CVE-2023-36266 is a vulnerability identified in Keeper Password Manager for Desktop version 16.10.2 and the KeeperFill Browser Extensions version 16.5.4, both of which were addressed in version 17.2. The issue allows local attackers to access sensitive information due to plaintext password storage in memory after the user has logged in. This sensitive data may persist in memory even after the user logs out. The vulnerability arises because passwords remain in plaintext in memory, making them accessible to an attacker who can read arbitrary memory locations on the local machine. The vendor disputes the severity of this vulnerability, arguing that the information is inherently accessible during an active logged-in session if an attacker can read memory arbitrarily, and that the persistence of data after logout is due to web browser memory management limitations rather than Keeper's technology itself. Despite this, the vulnerability presents a risk because it exposes plaintext passwords in memory, which could be extracted by malware or a local attacker with sufficient privileges. The lack of a CVSS score means the severity must be assessed based on the nature of the vulnerability, its impact, and exploitation complexity.
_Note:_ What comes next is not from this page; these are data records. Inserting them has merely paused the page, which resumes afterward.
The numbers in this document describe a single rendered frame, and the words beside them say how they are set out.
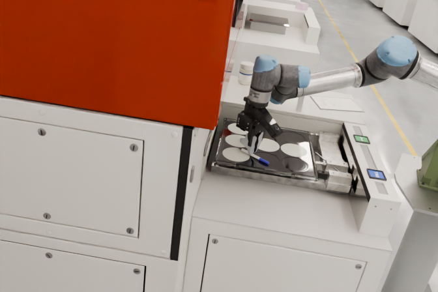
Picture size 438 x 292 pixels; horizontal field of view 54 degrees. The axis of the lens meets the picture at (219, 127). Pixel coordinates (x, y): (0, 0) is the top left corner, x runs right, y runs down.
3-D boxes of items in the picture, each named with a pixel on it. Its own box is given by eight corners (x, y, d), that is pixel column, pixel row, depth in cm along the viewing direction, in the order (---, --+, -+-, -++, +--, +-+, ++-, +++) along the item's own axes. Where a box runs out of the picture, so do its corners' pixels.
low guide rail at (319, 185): (210, 172, 158) (211, 165, 157) (211, 169, 160) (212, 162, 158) (346, 195, 156) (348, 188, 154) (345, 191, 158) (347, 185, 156)
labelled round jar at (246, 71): (236, 83, 203) (240, 64, 199) (238, 79, 210) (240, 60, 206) (251, 86, 203) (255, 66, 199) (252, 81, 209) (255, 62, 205)
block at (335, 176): (327, 181, 151) (330, 174, 150) (326, 176, 154) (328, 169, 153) (350, 185, 151) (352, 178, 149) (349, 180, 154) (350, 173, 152)
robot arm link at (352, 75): (371, 62, 175) (261, 84, 163) (386, 50, 165) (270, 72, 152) (381, 88, 172) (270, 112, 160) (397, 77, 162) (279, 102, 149)
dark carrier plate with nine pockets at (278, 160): (216, 161, 151) (216, 160, 151) (225, 120, 182) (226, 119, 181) (313, 178, 149) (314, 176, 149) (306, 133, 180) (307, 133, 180)
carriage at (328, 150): (326, 189, 152) (328, 182, 150) (316, 142, 184) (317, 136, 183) (349, 193, 151) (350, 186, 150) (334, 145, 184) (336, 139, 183)
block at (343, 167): (325, 169, 158) (326, 162, 157) (324, 165, 161) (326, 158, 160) (347, 173, 158) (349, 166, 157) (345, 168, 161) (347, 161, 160)
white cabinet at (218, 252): (170, 382, 170) (191, 218, 134) (204, 227, 256) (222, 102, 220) (332, 413, 167) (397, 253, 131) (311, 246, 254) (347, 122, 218)
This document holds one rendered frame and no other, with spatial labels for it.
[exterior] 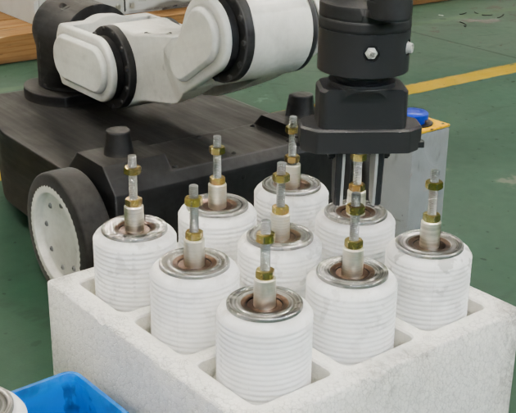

The vulnerability does not require remote exploitation or user interaction beyond the user being logged in, but it does require local access to the system memory, which limits the attack vector to local or malware-based threats. No known exploits are currently reported in the wild.

For European organizations, this vulnerability poses a significant risk particularly in environments where endpoint security is not tightly controlled. If an attacker gains local access to a device—either physically or through malware—they could extract plaintext passwords from memory, potentially compromising multiple accounts managed by Keeper Password Manager. This could lead to unauthorized access to corporate resources, data breaches, and lateral movement within networks. The persistence of sensitive data in memory after logout increases the window of opportunity for attackers to harvest credentials. Organizations with high compliance requirements such as GDPR must consider the risk of credential exposure and the resulting potential for data breaches. The impact is especially critical for sectors with sensitive data such as finance, healthcare, and government institutions. However, the requirement for local access or malware presence somewhat limits the scope compared to remote vulnerabilities, but it still represents a serious threat in environments where endpoint compromise is a realistic scenario.

European organizations should ensure that all Keeper Password Manager desktop clients and browser extensions are updated to version 17.2 or later, where this vulnerability is fixed. Beyond patching, organizations should implement strict endpoint security controls including application whitelisting, anti-malware solutions with memory scanning capabilities, and least privilege policies to limit local access rights. Employing hardware-based security features such as Trusted Platform Modules (TPM) and enabling full disk encryption can reduce the risk of memory scraping attacks. Regularly monitoring for unusual local access patterns and employing endpoint detection and response (EDR) tools can help detect exploitation attempts. Additionally, organizations should educate users about the risks of local device compromise and enforce policies that prevent installation of unauthorized software. For browser environments, limiting the number of extensions and ensuring browsers are kept up to date can mitigate memory management issues that contribute to data persistence. Finally, consider using multi-factor authentication (MFA) to reduce the impact of credential exposure.